During the height of the Greek empire and the golden age of Athens, books were regarded as tools for learning. Arts and entertainment, like plays, poems and myths, were produced in written forms but were predominantly circulated through speech and spoken word. What is fascinating about Greek reading is how it was accessible outside the scholarly circles. Though there is little evidence to suggest everyone could read, the Greek alphabet and easily understood content made the book a commonplace mode of communication for much of wide society.
The reign of Alexander the Great massively advanced the book and its place in society. As their ruler conquered more land and broadened Greek influence, the written word became vital in recording new information and topics of discussion. In the Hellenistic cities, new centres of learning were established, alongside great libraries and a thriving book market. Papyrus scrolls superseded spoken word as the standard form of communication. Evidence suggests that the 30,000 surviving examples are barely the tip of the iceberg of what were likely enormous collections of books and writing, particularly in Alexandria.

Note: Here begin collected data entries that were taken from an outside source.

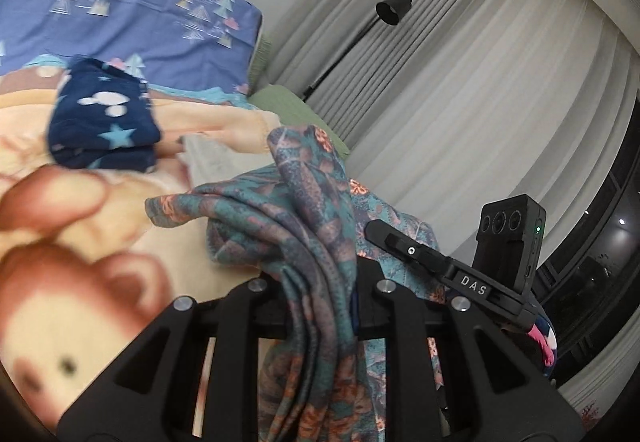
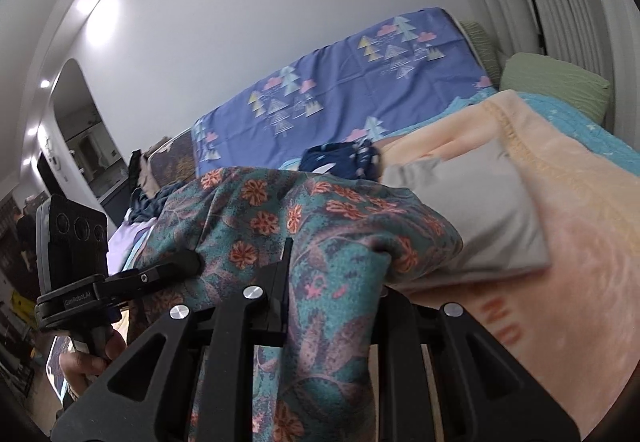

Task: Fold small clothes
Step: 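Carry the folded shirt beside the navy garment and release both tools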

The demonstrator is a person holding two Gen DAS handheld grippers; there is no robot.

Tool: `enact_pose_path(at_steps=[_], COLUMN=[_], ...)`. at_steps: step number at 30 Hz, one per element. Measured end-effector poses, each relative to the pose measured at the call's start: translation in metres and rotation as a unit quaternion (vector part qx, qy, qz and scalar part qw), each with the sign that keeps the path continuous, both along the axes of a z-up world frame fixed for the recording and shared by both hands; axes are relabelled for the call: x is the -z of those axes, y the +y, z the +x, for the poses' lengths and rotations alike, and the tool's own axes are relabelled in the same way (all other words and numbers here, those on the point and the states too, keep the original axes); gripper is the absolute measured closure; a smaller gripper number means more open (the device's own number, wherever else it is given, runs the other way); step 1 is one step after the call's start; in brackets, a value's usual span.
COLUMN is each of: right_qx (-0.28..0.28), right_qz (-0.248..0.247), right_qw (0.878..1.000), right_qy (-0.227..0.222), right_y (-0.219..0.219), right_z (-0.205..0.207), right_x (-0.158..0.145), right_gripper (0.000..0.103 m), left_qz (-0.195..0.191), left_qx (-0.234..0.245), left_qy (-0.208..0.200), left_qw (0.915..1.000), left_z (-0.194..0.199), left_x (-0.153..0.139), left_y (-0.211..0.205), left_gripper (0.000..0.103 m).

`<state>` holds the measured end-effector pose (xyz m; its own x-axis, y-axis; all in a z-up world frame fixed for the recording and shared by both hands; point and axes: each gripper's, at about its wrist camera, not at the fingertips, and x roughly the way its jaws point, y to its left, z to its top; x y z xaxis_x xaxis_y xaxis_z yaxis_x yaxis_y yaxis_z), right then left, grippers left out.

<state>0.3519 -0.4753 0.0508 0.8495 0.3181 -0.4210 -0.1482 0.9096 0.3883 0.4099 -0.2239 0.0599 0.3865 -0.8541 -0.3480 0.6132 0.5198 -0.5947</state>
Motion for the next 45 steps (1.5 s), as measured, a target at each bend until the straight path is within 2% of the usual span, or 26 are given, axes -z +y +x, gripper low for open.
enact_pose_path(at_steps=[5,8,11,14,15,16,18,20,22,23,24,26,28,30,31,32,33,34,35,36,37,39,41,43,44,45], right_qx=[0.009,0.012,0.004,0.013,0.018,0.04,0.117,0.151,0.14,0.136,0.14,0.2,0.21,0.218,0.224,0.221,0.213,0.202,0.192,0.182,0.173,0.16,0.14,0.14,0.143,0.149], right_qz=[0.023,0.024,0.045,0.08,0.087,0.091,0.093,0.13,0.149,0.137,0.124,0.082,0.077,0.096,0.106,0.111,0.112,0.115,0.119,0.121,0.118,0.112,0.102,0.081,0.067,0.047], right_qw=[1.0,1.0,0.999,0.996,0.994,0.991,0.979,0.971,0.968,0.971,0.974,0.97,0.97,0.969,0.967,0.968,0.97,0.973,0.974,0.976,0.978,0.98,0.985,0.987,0.987,0.987], right_qy=[-0.006,-0.007,0.013,0.042,0.057,0.088,0.137,0.131,0.148,0.139,0.124,0.112,0.095,0.072,0.052,0.031,0.019,0.007,-0.001,-0.009,-0.019,-0.027,-0.023,-0.012,0.002,0.032], right_y=[-0.047,-0.068,-0.093,-0.124,-0.132,-0.144,-0.165,-0.178,-0.187,-0.186,-0.186,-0.182,-0.181,-0.184,-0.19,-0.192,-0.195,-0.196,-0.196,-0.194,-0.19,-0.18,-0.165,-0.155,-0.152,-0.148], right_z=[0.055,0.093,0.135,0.178,0.192,0.21,0.223,0.217,0.22,0.217,0.212,0.197,0.187,0.174,0.17,0.163,0.161,0.158,0.156,0.156,0.155,0.158,0.171,0.18,0.185,0.193], right_x=[-0.02,-0.04,-0.052,-0.027,-0.013,0.017,0.077,0.122,0.12,0.112,0.105,0.094,0.085,0.078,0.072,0.066,0.063,0.058,0.055,0.053,0.051,0.047,0.049,0.052,0.056,0.065], right_gripper=[0.084,0.084,0.084,0.084,0.083,0.082,0.068,0.066,0.066,0.056,0.037,0.014,0.014,0.014,0.014,0.023,0.049,0.064,0.089,0.1,0.1,0.1,0.1,0.1,0.099,0.091], left_qz=[-0.022,-0.02,-0.046,-0.083,-0.091,-0.099,-0.133,-0.195,-0.15,-0.161,-0.154,-0.12,-0.103,-0.118,-0.125,-0.13,-0.135,-0.136,-0.136,-0.134,-0.13,-0.114,-0.078,-0.048,-0.008,0.029], left_qx=[0.009,0.011,0.021,0.021,0.016,0.008,0.004,-0.002,0.003,0.001,-0.001,-0.023,-0.051,-0.067,-0.077,-0.084,-0.087,-0.085,-0.081,-0.073,-0.065,-0.053,-0.05,-0.042,-0.045,-0.05], left_qy=[0.013,0.005,0.03,0.075,0.09,0.106,0.148,0.191,0.233,0.22,0.211,0.175,0.145,0.13,0.111,0.095,0.078,0.061,0.051,0.043,0.035,0.006,-0.009,0.009,0.029,0.052], left_qw=[0.9996,0.9997,0.9983,0.9934,0.9916,0.9894,0.98,0.9621,0.9609,0.9622,0.9654,0.977,0.9827,0.9822,0.9829,0.9834,0.9839,0.9852,0.9861,0.9873,0.9889,0.992,0.9956,0.9979,0.9985,0.997], left_z=[0.057,0.094,0.134,0.177,0.191,0.206,0.233,0.245,0.26,0.258,0.256,0.246,0.236,0.225,0.216,0.209,0.204,0.197,0.196,0.191,0.186,0.185,0.191,0.207,0.215,0.22], left_x=[-0.022,-0.035,-0.033,-0.002,0.014,0.033,0.086,0.148,0.176,0.173,0.165,0.146,0.126,0.109,0.094,0.083,0.071,0.057,0.046,0.037,0.028,0.014,0.008,0.02,0.036,0.05], left_y=[-0.043,-0.066,-0.081,-0.089,-0.091,-0.092,-0.094,-0.095,-0.109,-0.106,-0.105,-0.101,-0.09,-0.078,-0.071,-0.066,-0.065,-0.067,-0.071,-0.076,-0.087,-0.108,-0.134,-0.158,-0.17,-0.178], left_gripper=[0.084,0.084,0.084,0.084,0.083,0.08,0.066,0.046,0.057,0.057,0.05,0.03,0.028,0.028,0.028,0.028,0.028,0.036,0.056,0.067,0.081,0.083,0.083,0.083,0.082,0.081])
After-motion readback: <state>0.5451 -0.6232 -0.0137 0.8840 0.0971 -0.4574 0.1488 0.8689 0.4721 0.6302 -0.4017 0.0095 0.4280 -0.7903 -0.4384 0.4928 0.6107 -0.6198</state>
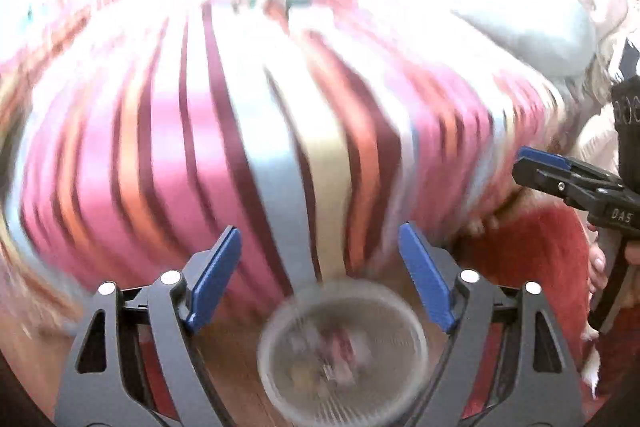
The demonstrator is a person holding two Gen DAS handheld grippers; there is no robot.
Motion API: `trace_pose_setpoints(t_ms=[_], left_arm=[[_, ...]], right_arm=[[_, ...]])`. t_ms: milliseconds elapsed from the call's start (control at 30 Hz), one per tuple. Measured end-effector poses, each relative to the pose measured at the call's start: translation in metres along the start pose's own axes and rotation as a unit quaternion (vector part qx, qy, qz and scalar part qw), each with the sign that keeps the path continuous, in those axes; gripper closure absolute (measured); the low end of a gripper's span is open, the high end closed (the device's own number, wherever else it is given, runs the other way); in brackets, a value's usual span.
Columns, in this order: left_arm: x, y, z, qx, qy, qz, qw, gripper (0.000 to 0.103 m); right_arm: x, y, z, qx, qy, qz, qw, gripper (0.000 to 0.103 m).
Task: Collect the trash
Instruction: 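Carry both plush toys to the wastebasket and release them, then grasp white square case with left tool while right tool grasps white box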
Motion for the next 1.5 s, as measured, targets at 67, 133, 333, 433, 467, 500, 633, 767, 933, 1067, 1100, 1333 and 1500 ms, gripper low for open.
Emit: trace_pose_setpoints(t_ms=[67, 133, 333, 433, 467, 500, 633, 767, 933, 1067, 1100, 1333, 1500], left_arm=[[0.011, 0.001, -0.033, 0.005, 0.035, -0.014, 0.9993, 0.016], [0.031, 0.001, -0.066, 0.000, 0.055, -0.021, 0.9983, 0.016], [0.126, 0.003, -0.142, -0.007, 0.016, -0.037, 0.9991, 0.016], [0.160, -0.003, -0.160, -0.025, -0.010, -0.030, 0.9992, 0.016], [0.167, -0.006, -0.162, -0.031, -0.016, -0.031, 0.9989, 0.016], [0.174, -0.008, -0.166, -0.036, -0.021, -0.035, 0.9985, 0.016], [0.195, -0.012, -0.176, -0.032, -0.026, -0.055, 0.9976, 0.016], [0.205, -0.007, -0.182, -0.017, -0.028, -0.074, 0.9968, 0.016], [0.214, -0.005, -0.188, -0.014, -0.034, -0.085, 0.9957, 0.016], [0.220, -0.008, -0.193, -0.017, -0.035, -0.091, 0.9951, 0.016], [0.220, -0.008, -0.193, -0.017, -0.036, -0.092, 0.9950, 0.016], [0.216, -0.008, -0.193, -0.018, -0.026, -0.087, 0.9957, 0.035], [0.210, -0.016, -0.193, -0.043, -0.010, -0.058, 0.9973, 0.042]], right_arm=[[0.014, 0.013, -0.030, 0.003, 0.029, 0.017, 0.999, 0.023], [0.034, 0.022, -0.059, 0.013, 0.038, 0.017, 0.999, 0.023], [0.116, 0.026, -0.143, -0.049, 0.044, 0.068, 0.996, 0.023], [0.164, 0.033, -0.176, -0.094, 0.022, 0.078, 0.992, 0.023], [0.182, 0.036, -0.185, -0.110, 0.011, 0.080, 0.991, 0.022], [0.194, 0.039, -0.191, -0.119, 0.007, 0.084, 0.989, 0.022], [0.221, 0.048, -0.204, -0.122, -0.015, 0.063, 0.990, 0.022], [0.237, 0.048, -0.216, -0.127, -0.017, 0.060, 0.990, 0.020], [0.255, 0.043, -0.220, -0.151, -0.032, 0.063, 0.986, 0.020], [0.269, 0.046, -0.223, -0.162, -0.041, 0.088, 0.982, 0.020], [0.272, 0.046, -0.223, -0.162, -0.044, 0.090, 0.982, 0.020], [0.282, 0.059, -0.227, -0.132, -0.060, 0.066, 0.987, 0.020], [0.271, 0.068, -0.224, -0.089, -0.054, 0.061, 0.993, 0.029]])
Point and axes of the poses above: each gripper's, at about its wrist camera, not at the fingertips, and x roughly the way its jaws point, y to its right, z to its underside, the point moved 2 cm from there along x, roughly the way its jaws point, and after that the axes turned 4 degrees about y, right-handed, at the moved point
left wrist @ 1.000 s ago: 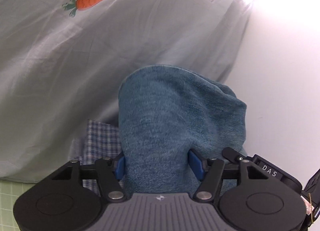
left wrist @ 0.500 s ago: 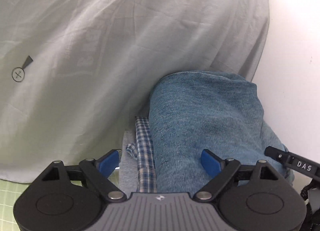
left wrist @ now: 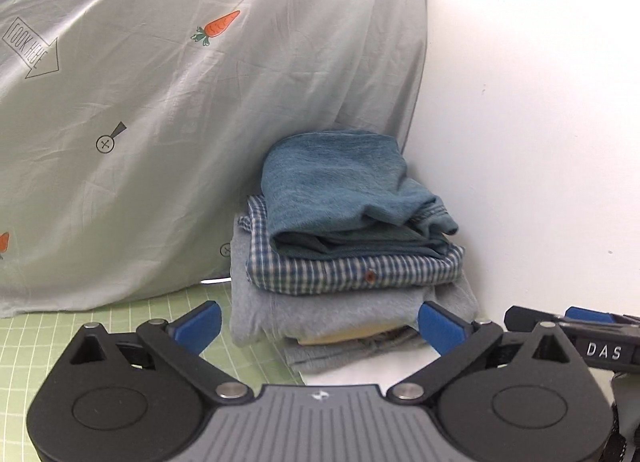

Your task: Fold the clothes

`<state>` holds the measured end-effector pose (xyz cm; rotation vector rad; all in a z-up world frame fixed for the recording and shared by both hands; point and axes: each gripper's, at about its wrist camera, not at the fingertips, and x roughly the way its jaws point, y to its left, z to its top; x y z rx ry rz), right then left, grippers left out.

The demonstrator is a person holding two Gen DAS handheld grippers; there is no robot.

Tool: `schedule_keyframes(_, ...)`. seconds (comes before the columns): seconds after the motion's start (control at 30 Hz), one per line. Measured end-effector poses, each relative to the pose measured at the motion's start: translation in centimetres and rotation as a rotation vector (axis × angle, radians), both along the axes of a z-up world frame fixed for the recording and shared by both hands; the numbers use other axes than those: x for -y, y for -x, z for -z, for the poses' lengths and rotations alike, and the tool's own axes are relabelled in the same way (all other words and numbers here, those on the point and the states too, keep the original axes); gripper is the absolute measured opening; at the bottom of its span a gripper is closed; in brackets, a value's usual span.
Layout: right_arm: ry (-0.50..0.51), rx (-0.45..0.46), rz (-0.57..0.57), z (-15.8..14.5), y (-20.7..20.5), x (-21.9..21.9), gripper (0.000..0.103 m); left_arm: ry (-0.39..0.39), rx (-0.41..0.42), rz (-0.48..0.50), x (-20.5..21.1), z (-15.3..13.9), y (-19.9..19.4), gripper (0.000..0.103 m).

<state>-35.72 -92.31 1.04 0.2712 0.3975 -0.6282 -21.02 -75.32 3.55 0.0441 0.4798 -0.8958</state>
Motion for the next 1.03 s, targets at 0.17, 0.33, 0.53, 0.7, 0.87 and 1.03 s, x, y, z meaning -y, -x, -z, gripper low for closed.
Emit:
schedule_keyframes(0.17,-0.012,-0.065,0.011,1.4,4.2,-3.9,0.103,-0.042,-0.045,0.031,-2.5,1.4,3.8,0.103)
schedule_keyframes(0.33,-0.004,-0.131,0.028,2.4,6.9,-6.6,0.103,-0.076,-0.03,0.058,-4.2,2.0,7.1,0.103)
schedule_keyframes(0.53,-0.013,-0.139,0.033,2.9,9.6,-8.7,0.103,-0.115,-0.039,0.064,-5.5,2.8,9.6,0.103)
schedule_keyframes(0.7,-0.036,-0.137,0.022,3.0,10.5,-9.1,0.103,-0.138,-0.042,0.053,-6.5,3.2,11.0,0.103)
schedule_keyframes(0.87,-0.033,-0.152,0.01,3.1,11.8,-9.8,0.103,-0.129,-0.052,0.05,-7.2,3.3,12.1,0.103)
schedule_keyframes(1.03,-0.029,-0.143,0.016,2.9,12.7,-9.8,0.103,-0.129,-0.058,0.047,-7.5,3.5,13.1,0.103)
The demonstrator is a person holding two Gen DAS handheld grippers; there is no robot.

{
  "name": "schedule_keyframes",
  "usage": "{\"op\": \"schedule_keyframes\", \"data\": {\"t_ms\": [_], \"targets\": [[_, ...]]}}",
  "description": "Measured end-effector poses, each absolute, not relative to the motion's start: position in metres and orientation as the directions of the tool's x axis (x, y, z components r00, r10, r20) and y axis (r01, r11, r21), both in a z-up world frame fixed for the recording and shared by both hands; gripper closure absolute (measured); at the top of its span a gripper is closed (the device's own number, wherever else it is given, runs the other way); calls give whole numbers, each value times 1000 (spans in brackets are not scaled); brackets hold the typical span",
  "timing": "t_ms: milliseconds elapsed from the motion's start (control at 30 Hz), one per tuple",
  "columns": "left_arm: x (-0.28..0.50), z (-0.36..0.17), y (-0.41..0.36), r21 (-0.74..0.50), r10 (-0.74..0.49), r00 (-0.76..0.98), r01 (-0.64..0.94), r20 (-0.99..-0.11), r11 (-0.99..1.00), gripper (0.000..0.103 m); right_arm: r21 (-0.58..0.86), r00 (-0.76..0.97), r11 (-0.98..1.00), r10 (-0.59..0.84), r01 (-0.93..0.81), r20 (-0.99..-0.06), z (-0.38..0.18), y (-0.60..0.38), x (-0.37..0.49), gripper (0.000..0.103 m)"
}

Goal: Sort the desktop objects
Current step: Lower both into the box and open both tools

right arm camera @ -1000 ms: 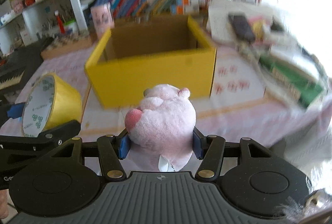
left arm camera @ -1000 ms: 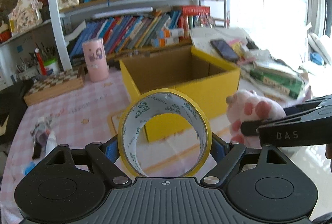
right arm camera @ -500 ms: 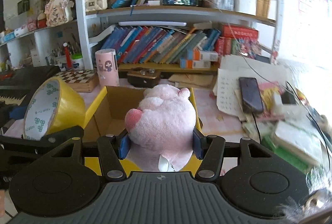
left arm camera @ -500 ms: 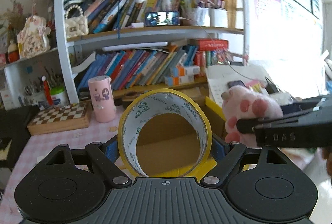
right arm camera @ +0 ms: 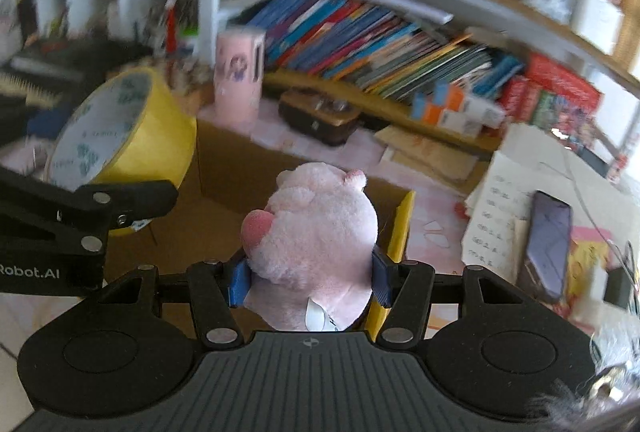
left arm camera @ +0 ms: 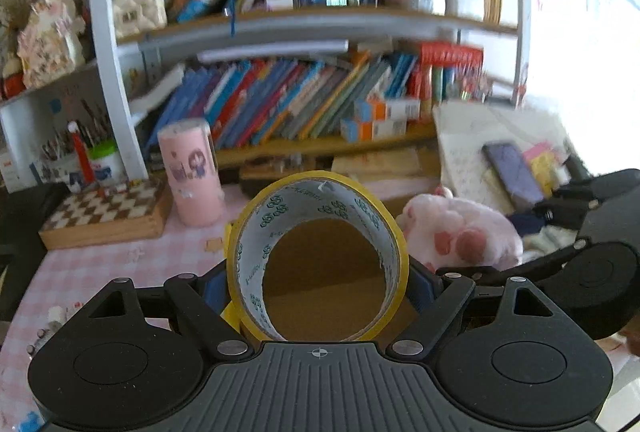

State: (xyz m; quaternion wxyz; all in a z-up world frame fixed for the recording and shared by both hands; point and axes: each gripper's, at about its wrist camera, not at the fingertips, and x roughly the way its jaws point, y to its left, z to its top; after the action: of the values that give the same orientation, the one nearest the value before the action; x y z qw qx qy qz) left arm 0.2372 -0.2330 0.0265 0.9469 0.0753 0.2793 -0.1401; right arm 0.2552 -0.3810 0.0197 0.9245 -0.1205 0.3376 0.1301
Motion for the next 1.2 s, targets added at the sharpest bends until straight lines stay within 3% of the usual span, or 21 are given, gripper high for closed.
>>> {"op": "schedule_keyframes", "data": {"t_ms": [267,600,933,1000,1200], "targets": [[270,-7,-252,119,-173,709,341,-683,933,17,-320,643,778,137,-541,-753,-15,-368,297,48],[276,-30,-258,127,-138,650,344,-747,930,17,-354,506,622,79,-698,-859,-52,-357,319,45],[267,-13,-256,153,-131,740,303,-660,941,11,-388,544,613,83,-689,-835,-50,-355,314,39],[263,-5,-251,137,-141,765,288,-629,948,10,-389,571,635,101,-667,-815,-41,-357,312,35],[247,24,-234,101,-139,829,229,-542,968,9,-360,660,728,167,-584,-733,-1,-369,300,35]]}}
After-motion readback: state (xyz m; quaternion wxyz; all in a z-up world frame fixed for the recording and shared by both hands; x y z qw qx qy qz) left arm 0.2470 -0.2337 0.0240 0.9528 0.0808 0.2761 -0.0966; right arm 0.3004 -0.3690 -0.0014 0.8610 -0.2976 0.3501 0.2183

Roman society is credited for introducing the Greek book to Western Europe. After their conquer of Greece, they transported much of their libraries home as the foundations for their own. Roman books were closely related to the Greek papyrus scroll, with the only difference being the use of the Latin language. The Romans developed their own robust book trade and this is where we see book ownership become a defining symbol of class and status. Private libraries were common and a necessary signifier for any member of the upper class or aspiring social climber. However, due to slave labour, book prices were still low enough for those with modest incomes to afford.